Your reply is to be the lines below, exactly as written, with images omitted.

[Saved entries]
*** Block opens ***

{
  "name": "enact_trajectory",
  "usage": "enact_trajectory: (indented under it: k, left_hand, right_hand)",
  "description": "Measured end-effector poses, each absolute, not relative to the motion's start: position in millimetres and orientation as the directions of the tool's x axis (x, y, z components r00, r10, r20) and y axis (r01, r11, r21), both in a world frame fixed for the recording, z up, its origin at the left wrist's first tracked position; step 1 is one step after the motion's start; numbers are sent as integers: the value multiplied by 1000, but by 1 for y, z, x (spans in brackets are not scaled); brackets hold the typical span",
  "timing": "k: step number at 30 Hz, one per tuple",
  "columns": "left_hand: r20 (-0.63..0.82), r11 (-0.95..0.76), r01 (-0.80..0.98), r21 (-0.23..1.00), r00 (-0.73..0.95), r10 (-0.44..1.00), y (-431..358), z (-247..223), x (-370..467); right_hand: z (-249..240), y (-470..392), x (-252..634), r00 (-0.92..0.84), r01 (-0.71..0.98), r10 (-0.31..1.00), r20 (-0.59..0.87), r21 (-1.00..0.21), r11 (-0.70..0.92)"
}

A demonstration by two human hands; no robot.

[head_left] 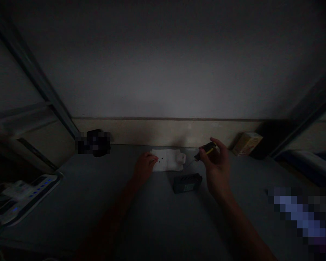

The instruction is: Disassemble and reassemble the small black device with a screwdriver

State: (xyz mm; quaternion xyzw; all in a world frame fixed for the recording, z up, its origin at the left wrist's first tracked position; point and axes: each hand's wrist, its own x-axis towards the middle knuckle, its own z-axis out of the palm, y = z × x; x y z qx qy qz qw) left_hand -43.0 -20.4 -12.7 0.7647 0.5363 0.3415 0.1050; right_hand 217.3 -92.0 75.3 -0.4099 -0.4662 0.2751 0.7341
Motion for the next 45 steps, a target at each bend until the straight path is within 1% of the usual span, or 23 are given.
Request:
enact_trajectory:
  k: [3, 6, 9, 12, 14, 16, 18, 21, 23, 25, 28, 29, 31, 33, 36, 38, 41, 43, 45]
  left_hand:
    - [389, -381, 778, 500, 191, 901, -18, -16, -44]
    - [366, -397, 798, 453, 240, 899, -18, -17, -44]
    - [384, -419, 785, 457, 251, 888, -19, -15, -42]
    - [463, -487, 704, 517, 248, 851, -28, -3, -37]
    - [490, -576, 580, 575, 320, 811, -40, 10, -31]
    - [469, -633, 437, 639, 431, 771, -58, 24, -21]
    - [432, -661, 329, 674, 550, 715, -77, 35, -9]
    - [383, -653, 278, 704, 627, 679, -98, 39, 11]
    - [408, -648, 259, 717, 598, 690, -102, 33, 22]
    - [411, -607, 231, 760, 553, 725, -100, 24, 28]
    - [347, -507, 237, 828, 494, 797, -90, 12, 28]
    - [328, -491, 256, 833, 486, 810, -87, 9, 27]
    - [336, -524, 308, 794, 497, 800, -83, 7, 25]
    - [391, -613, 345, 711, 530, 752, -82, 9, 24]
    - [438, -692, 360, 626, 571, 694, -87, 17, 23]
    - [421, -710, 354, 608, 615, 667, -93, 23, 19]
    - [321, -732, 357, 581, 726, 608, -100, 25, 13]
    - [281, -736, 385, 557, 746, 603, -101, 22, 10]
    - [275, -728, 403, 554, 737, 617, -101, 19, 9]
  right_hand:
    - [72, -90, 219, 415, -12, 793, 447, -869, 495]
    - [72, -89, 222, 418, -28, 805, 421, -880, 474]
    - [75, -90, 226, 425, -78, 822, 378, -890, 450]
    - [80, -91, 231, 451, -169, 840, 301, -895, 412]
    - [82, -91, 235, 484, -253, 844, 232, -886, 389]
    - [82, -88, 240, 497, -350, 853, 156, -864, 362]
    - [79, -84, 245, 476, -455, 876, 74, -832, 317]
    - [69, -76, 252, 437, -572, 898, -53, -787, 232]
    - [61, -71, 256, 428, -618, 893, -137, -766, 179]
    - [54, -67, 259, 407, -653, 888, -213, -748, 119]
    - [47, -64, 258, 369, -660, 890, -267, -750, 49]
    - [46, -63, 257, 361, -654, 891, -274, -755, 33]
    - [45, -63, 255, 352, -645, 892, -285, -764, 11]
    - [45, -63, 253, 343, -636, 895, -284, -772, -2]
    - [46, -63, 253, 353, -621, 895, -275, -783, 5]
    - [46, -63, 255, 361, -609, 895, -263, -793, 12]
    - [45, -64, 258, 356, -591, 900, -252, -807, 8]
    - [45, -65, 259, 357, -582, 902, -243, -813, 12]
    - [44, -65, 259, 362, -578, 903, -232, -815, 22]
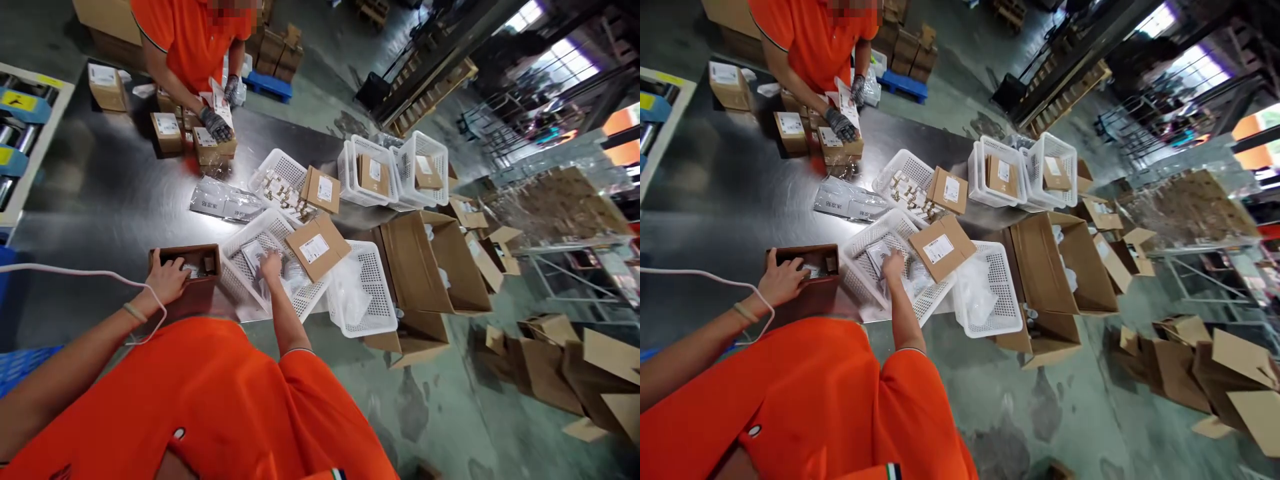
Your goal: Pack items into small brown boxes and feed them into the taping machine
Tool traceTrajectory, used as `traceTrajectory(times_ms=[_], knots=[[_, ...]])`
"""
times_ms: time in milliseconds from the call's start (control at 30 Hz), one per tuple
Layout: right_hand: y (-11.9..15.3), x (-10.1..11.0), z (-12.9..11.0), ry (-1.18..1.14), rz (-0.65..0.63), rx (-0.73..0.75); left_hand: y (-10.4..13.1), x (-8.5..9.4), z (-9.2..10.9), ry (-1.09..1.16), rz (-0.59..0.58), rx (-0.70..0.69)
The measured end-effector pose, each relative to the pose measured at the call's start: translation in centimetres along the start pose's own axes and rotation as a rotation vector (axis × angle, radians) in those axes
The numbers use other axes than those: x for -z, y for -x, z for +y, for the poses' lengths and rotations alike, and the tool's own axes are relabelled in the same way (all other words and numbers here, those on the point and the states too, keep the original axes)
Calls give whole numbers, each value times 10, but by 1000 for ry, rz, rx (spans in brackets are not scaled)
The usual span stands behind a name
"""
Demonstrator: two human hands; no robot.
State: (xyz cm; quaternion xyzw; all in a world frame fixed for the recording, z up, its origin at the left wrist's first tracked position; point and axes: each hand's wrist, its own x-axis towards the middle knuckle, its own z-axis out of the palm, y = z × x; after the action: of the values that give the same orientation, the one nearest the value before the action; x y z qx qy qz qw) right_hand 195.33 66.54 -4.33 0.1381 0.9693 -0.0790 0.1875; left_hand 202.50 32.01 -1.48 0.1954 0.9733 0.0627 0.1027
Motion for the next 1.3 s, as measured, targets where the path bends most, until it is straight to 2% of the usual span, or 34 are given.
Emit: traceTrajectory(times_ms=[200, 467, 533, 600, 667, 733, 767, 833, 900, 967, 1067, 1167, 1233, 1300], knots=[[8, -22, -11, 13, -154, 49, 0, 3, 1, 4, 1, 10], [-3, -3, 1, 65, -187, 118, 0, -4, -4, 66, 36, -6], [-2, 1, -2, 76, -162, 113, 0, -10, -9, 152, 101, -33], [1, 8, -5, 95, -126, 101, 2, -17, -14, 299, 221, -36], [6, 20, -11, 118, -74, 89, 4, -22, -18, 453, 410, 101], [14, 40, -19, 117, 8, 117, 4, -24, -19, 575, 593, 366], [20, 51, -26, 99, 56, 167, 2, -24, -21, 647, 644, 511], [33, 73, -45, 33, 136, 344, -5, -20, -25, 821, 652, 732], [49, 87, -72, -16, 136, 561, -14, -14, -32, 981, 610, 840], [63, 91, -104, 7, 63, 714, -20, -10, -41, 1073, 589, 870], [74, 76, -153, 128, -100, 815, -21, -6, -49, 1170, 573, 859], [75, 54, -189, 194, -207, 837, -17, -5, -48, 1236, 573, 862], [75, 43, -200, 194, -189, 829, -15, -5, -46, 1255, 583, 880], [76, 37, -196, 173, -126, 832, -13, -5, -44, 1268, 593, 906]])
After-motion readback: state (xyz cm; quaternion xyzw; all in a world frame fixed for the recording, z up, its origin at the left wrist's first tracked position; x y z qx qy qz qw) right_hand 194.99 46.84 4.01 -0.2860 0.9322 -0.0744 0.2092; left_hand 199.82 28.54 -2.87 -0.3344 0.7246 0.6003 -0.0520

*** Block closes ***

## ANSWER FOR THE TASK
{
  "name": "enact_trajectory",
  "usage": "enact_trajectory: (indented under it: k, left_hand, right_hand)",
  "description": "Measured end-effector poses, each absolute, not relative to the motion's start: position in millimetres and orientation as the directions of the tool's x axis (x, y, z components r00, r10, r20) and y axis (r01, r11, r21), both in a world frame fixed for the recording, z up, its origin at the left wrist's first tracked position; step 1 is one step after the motion's start; numbers are sent as integers: the value multiplied by 1000, but by 1 for y, z, x (spans in brackets are not scaled); brackets hold the typical span",
  "timing": "k: step number at 30 Hz, one per tuple",
  "columns": "left_hand: r20 (-0.63..0.82), r11 (-0.95..0.76), r01 (-0.80..0.98), r21 (-0.23..1.00), r00 (-0.73..0.95), r10 (-0.44..1.00), y (-431..358), z (-247..223), x (-370..467); right_hand: z (-249..240), y (-470..392), x (-252..634), r00 (-0.92..0.84), r01 (-0.71..0.98), r10 (-0.31..1.00), r20 (-0.59..0.87), r21 (-1.00..0.21), r11 (-0.70..0.92)"
}

A demonstration by two human hands; no robot.

[head_left] 

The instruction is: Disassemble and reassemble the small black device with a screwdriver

State: (xyz mm; quaternion xyzw; all in a world frame fixed for the recording, z up, its origin at the left wrist's first tracked position; point and axes: each hand's wrist, its own x-axis towards the middle knuckle, its own z-axis out of the palm, y = z × x; x y z qx qy qz qw) left_hand -43.0 -20.4 -12.7 0.7647 0.5363 0.3415 0.1050; right_hand 217.3 -92.0 75.3 -0.4099 -0.4662 0.2751 0.7341
Motion for the next 45 steps, a target at each bend until the straight path is within 1% of the usual span, or 23 are given.
Request:
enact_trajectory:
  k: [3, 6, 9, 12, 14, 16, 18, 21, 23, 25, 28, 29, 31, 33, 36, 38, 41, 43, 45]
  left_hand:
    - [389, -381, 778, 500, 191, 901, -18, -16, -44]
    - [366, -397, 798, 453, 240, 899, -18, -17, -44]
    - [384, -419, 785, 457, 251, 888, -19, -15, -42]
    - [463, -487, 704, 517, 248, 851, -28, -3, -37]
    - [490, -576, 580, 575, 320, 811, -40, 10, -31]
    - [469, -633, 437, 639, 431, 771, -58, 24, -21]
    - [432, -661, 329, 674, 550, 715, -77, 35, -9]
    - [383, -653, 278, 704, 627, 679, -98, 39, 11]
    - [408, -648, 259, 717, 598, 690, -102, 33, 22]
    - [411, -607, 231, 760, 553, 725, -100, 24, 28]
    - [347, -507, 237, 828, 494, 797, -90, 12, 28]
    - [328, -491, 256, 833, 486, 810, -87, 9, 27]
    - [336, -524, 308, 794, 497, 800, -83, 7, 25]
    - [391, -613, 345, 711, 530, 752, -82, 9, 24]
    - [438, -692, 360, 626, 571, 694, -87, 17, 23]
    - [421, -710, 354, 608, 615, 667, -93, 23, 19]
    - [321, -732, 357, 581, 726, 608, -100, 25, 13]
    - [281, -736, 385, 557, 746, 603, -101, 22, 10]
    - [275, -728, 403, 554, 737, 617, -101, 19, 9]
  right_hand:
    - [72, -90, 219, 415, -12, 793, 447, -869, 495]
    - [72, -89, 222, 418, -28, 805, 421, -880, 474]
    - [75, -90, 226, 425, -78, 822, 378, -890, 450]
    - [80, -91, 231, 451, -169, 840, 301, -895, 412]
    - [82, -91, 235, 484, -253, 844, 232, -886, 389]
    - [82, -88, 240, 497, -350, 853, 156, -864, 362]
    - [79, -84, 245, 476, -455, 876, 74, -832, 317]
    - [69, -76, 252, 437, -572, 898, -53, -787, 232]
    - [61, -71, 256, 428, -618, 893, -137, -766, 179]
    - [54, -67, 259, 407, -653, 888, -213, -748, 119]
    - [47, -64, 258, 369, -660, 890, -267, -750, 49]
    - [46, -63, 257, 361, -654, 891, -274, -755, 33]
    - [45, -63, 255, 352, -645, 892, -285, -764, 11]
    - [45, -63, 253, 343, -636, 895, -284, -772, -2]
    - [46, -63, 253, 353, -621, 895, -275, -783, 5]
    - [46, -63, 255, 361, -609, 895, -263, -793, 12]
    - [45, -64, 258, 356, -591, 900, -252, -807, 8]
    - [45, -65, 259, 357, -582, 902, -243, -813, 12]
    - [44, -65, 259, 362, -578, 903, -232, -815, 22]
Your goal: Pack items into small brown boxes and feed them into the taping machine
Tool traceTrajectory, used as `traceTrajectory(times_ms=[_], knots=[[_, ...]])`
"""
times_ms: time in milliseconds from the call's start (control at 30 Hz), one per tuple
Layout: right_hand: y (-11.9..15.3), x (-10.1..11.0), z (-12.9..11.0), ry (-1.18..1.14), rz (-0.65..0.63), rx (-0.73..0.75); left_hand: y (-10.4..13.1), x (-8.5..9.4), z (-9.2..10.9), ry (-1.09..1.16), rz (-0.59..0.58), rx (-0.70..0.69)
The measured end-effector pose, each relative to the pose measured at the call's start: translation in centimetres along the start pose's own axes and rotation as a rotation vector (axis × angle, radians) in those axes
The numbers use other axes than those: x for -z, y for -x, z for +y, for the poses' lengths and rotations alike, and the tool's own axes are relabelled in the same way (all other words and numbers here, those on the point and the states too, keep the original axes)
Calls give whole numbers, each value times 10, but by 1000 for ry, rz, rx (spans in brackets are not scaled)
The usual span stands behind a name
"""
Demonstrator: two human hands; no robot.
State: (xyz cm; quaternion xyzw; all in a world frame fixed for the recording, z up, its origin at the left wrist's first tracked position; point and axes: each hand's wrist, its own x-axis towards the middle knuckle, its own z-axis out of the palm, y = z × x; after the action: of the values that give the same orientation, the one nearest the value before the action; x y z qx qy qz qw) right_hand 195.33 66.54 -4.33 0.1381 0.9693 -0.0790 0.1875; left_hand 202.50 32.01 -1.48 0.1954 0.9733 0.0627 0.1027
Motion for the next 1.3 s, as measured, targets where the path bends most, until it is straight to 2% of the usual span, or 34 are given.
Emit: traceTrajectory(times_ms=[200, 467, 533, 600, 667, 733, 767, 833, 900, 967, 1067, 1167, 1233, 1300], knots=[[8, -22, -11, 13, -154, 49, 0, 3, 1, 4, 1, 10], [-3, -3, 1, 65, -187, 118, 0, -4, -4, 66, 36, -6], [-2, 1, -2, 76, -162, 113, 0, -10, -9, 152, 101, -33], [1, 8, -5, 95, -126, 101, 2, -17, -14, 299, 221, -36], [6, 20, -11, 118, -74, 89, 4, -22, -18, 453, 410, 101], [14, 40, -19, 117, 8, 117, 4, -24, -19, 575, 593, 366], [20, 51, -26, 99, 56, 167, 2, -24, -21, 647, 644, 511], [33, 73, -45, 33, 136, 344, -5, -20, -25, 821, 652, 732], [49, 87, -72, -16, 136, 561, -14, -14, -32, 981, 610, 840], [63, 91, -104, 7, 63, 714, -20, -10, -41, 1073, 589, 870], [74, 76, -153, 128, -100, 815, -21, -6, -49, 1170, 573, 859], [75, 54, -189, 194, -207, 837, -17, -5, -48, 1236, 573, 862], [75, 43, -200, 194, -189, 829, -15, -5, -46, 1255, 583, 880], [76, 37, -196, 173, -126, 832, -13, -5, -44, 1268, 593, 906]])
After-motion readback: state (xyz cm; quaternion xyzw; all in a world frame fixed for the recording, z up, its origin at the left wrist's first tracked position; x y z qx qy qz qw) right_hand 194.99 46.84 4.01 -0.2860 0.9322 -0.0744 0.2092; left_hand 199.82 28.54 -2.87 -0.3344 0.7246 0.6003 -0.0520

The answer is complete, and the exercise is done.